Etliche Firmen, die Bush kräftig unterstützten, machen derweil die hohle Hand. Aggressiv lobbyiert etwa der arg gebeutelte Flugzeugbauer Boeing. Die Nachfrage nach Passagierflugzeugen ist nach den vier Entführungen eingebrochen. Stattdessen kauft nun die amerikanische Luftwaffe 100 Modelle des Jets Boeing 767 – für 20 Milliarden Dollar. Gleichzeitig versucht das Hightechunternehmen, sich Aufträge für Kampfflugzeuge, Helikopter sowie Laserwaffen zu sichern. Während Regierungsaufträge in Friedenszeiten genau unter die Lupe genommen werden, schaut jetzt kaum jemand hin.

Ausländische Terroristen kommen vors Militärgericht

Viel Aufmerksamkeit bekam dagegen die umstrittene Zulassung von Militärgerichten für ausländische Terroristen.
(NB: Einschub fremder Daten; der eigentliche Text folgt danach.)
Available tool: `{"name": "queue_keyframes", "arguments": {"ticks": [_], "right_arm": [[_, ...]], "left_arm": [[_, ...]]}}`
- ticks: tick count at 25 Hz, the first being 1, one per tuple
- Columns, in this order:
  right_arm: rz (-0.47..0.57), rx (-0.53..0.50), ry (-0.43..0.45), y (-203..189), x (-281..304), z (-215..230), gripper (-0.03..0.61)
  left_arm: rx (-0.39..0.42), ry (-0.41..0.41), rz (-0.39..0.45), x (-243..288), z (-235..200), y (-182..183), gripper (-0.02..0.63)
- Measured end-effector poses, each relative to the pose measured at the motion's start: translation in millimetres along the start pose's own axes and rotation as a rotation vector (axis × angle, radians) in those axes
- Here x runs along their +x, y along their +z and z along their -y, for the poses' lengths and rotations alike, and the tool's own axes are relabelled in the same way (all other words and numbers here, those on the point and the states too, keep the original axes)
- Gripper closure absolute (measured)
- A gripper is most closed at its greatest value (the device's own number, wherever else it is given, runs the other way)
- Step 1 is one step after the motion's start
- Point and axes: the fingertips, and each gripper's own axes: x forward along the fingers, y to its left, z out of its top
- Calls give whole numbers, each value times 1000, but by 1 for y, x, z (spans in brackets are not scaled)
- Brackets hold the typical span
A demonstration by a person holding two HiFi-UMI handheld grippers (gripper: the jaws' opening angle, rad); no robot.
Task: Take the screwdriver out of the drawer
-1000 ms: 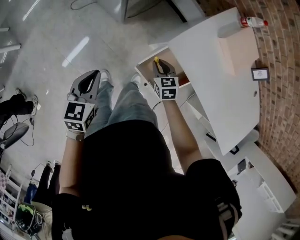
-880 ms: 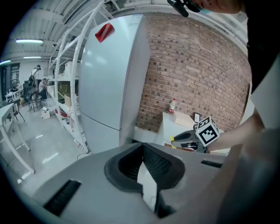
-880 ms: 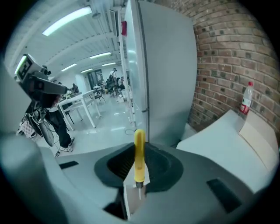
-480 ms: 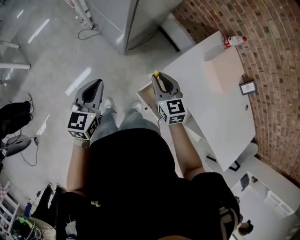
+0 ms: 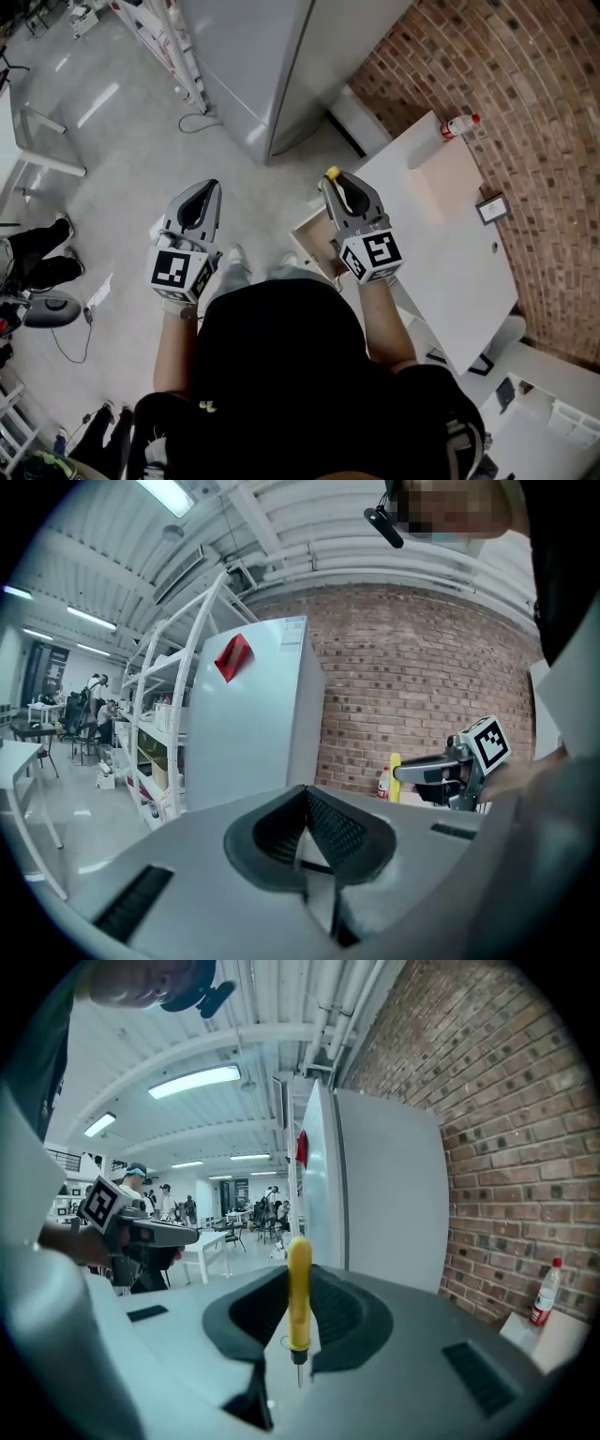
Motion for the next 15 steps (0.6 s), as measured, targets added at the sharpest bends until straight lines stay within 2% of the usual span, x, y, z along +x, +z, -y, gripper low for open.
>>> {"name": "queue_keyframes", "arguments": {"ticks": [4, 10, 15], "right_arm": [[42, -28, 8, 30, -3, -3, 500], [82, -53, 22, 53, -1, -13, 500], [90, -70, 47, 66, 2, -23, 500]], "left_arm": [[0, 0, 43, -6, -4, 23, 609], [40, -18, 110, -11, -4, 56, 609], [64, -5, 104, -14, -4, 64, 610]]}}
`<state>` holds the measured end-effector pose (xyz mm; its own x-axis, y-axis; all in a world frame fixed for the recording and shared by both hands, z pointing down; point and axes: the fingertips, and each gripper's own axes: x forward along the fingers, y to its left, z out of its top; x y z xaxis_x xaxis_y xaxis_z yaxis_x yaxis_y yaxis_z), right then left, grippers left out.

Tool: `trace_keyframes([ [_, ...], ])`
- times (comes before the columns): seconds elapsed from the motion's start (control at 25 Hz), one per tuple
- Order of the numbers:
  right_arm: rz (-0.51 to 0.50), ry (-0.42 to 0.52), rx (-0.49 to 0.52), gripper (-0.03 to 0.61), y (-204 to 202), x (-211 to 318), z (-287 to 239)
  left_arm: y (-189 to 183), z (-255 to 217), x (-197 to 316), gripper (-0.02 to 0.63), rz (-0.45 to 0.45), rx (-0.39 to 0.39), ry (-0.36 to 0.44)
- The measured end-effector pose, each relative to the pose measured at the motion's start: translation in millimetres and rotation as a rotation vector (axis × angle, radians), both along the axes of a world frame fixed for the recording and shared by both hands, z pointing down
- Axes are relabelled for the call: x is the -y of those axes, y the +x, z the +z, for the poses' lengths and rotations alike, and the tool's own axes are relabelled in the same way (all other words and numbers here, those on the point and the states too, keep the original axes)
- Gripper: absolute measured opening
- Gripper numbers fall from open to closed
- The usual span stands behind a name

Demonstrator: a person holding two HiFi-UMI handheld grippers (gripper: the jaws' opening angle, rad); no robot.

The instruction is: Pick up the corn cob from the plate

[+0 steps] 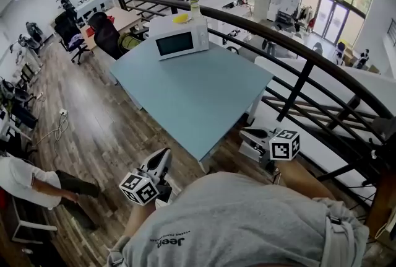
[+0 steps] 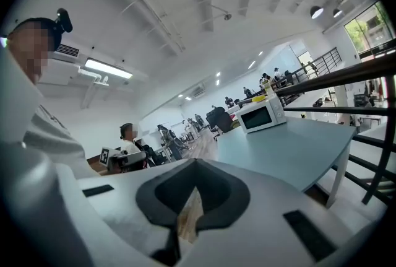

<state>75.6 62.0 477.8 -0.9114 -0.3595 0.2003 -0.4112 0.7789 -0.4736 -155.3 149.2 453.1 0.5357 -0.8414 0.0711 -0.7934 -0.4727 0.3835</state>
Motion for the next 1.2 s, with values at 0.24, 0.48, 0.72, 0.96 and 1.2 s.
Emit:
trace_keyframes([
  [0.24,-0.017,0.01,0.022,0.015,18.0,12.3,0.0,20.7,-1.7,12.3,0.017,-0.003,0.019,0.011],
  [0.48,-0.061,0.018,0.029,0.015,47.0,19.8,0.7,57.6,-4.1,20.6,0.017,-0.016,0.039,0.01],
  [0.72,-0.094,0.031,0.034,0.015,77.6,34.3,1.0,97.5,-5.7,31.6,0.017,-0.019,0.041,0.003],
  [0.96,-0.107,0.011,0.05,0.015,94.4,46.4,12.2,124.7,-1.8,42.7,0.017,-0.008,0.059,-0.02],
  [1.2,-0.091,-0.001,0.045,0.015,81.0,61.0,20.7,107.4,2.7,58.1,0.017,-0.002,0.048,-0.024],
])
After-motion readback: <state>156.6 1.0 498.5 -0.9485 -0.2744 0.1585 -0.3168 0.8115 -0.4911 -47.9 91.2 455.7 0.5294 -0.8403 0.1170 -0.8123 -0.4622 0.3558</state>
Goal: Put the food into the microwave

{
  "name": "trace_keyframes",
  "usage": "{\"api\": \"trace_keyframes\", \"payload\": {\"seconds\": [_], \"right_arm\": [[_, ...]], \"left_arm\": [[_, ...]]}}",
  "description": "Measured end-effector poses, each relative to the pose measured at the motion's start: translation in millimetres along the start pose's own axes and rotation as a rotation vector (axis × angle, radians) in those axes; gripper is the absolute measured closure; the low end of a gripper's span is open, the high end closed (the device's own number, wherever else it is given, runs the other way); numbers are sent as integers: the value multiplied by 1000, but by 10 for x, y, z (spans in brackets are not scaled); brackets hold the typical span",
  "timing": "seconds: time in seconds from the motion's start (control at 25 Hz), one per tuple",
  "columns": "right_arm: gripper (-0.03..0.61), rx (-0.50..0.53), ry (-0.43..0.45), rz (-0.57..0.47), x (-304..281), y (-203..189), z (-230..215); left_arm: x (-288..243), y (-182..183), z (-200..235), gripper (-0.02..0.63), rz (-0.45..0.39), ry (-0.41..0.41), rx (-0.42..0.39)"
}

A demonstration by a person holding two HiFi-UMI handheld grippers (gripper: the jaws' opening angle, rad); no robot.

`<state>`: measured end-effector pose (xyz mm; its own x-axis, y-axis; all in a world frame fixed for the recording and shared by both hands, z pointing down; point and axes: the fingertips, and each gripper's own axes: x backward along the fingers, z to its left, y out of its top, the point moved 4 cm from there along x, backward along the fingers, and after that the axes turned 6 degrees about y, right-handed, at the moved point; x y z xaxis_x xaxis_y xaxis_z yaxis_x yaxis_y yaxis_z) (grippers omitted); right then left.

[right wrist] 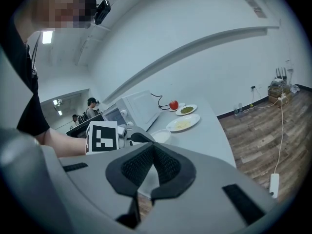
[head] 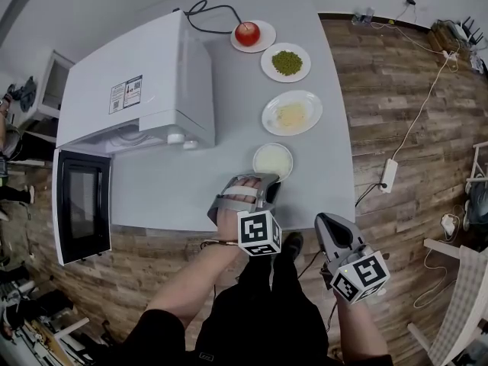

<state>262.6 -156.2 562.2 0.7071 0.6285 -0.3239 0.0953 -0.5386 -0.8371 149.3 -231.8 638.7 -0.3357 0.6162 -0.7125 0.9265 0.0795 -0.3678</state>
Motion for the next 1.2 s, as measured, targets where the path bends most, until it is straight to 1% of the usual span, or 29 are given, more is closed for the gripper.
{"api": "trace_keyframes", "payload": {"seconds": [0.28,0.44,0.64,0.8,0.96,1.2], "right_arm": [[565,2,11,1,26,28,13],[565,3,16,0,76,55,20],[565,10,24,-2,144,117,53],[565,27,41,-10,218,238,136],[565,57,71,-28,314,410,259],[565,95,125,-72,473,655,490]], "left_arm": [[80,58,24,557,-24,20,-12],[142,75,41,557,-16,31,-21],[297,130,152,557,-6,69,-24],[513,225,257,557,-1,98,-20],[821,288,384,557,14,133,9],[1319,366,464,557,62,157,22]]}}
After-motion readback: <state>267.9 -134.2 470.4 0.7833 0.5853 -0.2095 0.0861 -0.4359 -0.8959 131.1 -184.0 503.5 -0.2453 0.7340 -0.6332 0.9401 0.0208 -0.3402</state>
Doch nicht nur das Strafrecht, auch das Privatrecht wird unterwandert. Als «Opportunismus der Business-Lobby» bezeichnete die «New York Times» die erfolgreichen Versuche von Firmen, sich vor finanzieller Verantwortung für Terrorismusattacken zu drücken.

Ein bereits im US-Repräsentantenhaus verabschiedetes Versicherungsgesetz beschneidet die Anwaltshonorare bei Terrorattacken, eliminiert strafende Bussen und mindert die Möglichkeit der Terroropfer, Geld für Schmerz, Leid und den Verlust von Angehörigen einzufordern.

Hellhörig geworden ist da die Pharmaindustrie. Sie will alle Medikamente, die gegen Biowaffen eingesetzt werden, künftig von Schadenersatzklagen befreien. Die Chancen stehen nicht schlecht. Betroffenheit macht bekanntlich blind.